The tumor suppressor gene liver kinase B1 (LKB1) is a ubiquitously expressed kinase that activates multiple downstream kinases regulating cell functions, including metabolism, migration, and proliferation.14 LKB1 is a metabolic sensor that helps maintain adenosine triphosphate levels during intense activity and stress.15 We showed that LKB1 was downregulated in lung biopsies diagnosed with bronchiolitis obliterans syndrome (BOS) compared with stable after LTx.16 LKB1 is also downregulated in exosomes and the donor’s lung compared with the recipient’s lung after LTx in mice.17 Treatment of airway epithelial cell lines with exosomes derived from BOS also downregulated LKB1 compared with cells treated with stable exosomes.16 The mechanisms resulting in LKB1 downregulation remain unknown at present.
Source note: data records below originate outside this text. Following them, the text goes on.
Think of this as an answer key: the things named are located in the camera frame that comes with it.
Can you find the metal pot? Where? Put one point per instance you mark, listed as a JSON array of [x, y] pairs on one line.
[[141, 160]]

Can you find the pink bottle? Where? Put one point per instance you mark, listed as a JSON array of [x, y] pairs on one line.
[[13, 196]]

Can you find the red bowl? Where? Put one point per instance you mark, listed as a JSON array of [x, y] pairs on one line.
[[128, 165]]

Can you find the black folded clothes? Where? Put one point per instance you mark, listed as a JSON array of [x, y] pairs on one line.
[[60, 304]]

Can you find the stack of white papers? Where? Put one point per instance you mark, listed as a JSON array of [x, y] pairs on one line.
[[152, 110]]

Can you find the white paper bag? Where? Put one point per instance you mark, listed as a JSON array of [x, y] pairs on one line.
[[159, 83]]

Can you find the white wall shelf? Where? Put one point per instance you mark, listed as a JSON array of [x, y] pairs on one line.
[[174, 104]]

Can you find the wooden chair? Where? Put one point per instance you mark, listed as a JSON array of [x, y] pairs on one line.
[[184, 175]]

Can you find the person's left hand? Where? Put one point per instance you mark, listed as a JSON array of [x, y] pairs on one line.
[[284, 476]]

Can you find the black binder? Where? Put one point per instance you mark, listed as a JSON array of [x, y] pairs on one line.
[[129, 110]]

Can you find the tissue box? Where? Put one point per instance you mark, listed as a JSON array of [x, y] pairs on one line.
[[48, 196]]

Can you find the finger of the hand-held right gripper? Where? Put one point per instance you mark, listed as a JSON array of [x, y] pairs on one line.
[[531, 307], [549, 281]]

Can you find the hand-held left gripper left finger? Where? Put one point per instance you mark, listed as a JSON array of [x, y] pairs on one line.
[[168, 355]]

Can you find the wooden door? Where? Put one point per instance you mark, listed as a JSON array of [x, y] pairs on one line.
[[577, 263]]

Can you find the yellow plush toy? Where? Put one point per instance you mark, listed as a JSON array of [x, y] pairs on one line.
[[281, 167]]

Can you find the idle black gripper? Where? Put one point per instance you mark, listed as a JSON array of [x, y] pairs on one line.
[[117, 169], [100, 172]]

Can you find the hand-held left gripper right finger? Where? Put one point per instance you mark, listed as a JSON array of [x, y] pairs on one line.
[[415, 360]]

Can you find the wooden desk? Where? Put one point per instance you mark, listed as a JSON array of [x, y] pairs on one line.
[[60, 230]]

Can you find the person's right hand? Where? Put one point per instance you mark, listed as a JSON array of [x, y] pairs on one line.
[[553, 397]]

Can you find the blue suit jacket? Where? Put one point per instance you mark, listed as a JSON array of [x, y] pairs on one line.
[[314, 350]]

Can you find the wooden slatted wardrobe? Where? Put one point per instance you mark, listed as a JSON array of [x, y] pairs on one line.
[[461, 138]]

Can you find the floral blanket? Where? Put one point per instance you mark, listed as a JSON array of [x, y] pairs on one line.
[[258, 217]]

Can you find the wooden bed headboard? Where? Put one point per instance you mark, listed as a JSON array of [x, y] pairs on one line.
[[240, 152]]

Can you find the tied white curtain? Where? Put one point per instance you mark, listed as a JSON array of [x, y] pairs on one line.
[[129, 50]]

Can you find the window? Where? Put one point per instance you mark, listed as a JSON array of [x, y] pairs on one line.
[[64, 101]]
Recently, it has been reported that the level of LKB1 decreased in liver IRI.18 However, whether LKB1 is modulated early after IRI because of LTx is not known.
In this study, we examined the level of LKB1 in circulating sEVs isolated from LTx recipients (LTxRs) diagnosed with PGD. Our study provided novel evidence that LKB1 expression is downregulated in sEVs isolated from severe PGD compared with no-PGD and that lower levels are associated with the development of chronic lung allograft dysfunction (CLAD). We also found that hypoxia/reperfusion reduced LKB1 expression in the airway epithelium and upregulated markers of EMT.
MATERIALS AND METHODS
Patient Population
Thirty LTxRs (15 with PGD grade 2/3 and 15 time-matched stables) and 24 serial samples (before LTx n = 12] and during PGD2/3 [n = 12] after LTx) were analyzed in the current study. Informed consent was obtained from all patients, and this study was approved by the Institutional Review Board (PHXB-16-0027-10-18) at St. Joseph’s Hospital and Medical Center. PGD 2/3 and normal pulmonary function were defined according to the International Society for Heart and Lung Transplant guidelines.1 No significant differences were observed in the demographics of each group (Tables S1 and S2, SDC, http://links.lww.com/TP/D133). Immunosuppressive regimens consisted of tacrolimus, mycophenolate, and prednisone. Plasma was collected within 72 h after LTx from the recipient for both PGD and no-PGD patients (Table S1, SDC, http://links.lww.com/TP/D133), and these samples were stored at −80 °C until analysis.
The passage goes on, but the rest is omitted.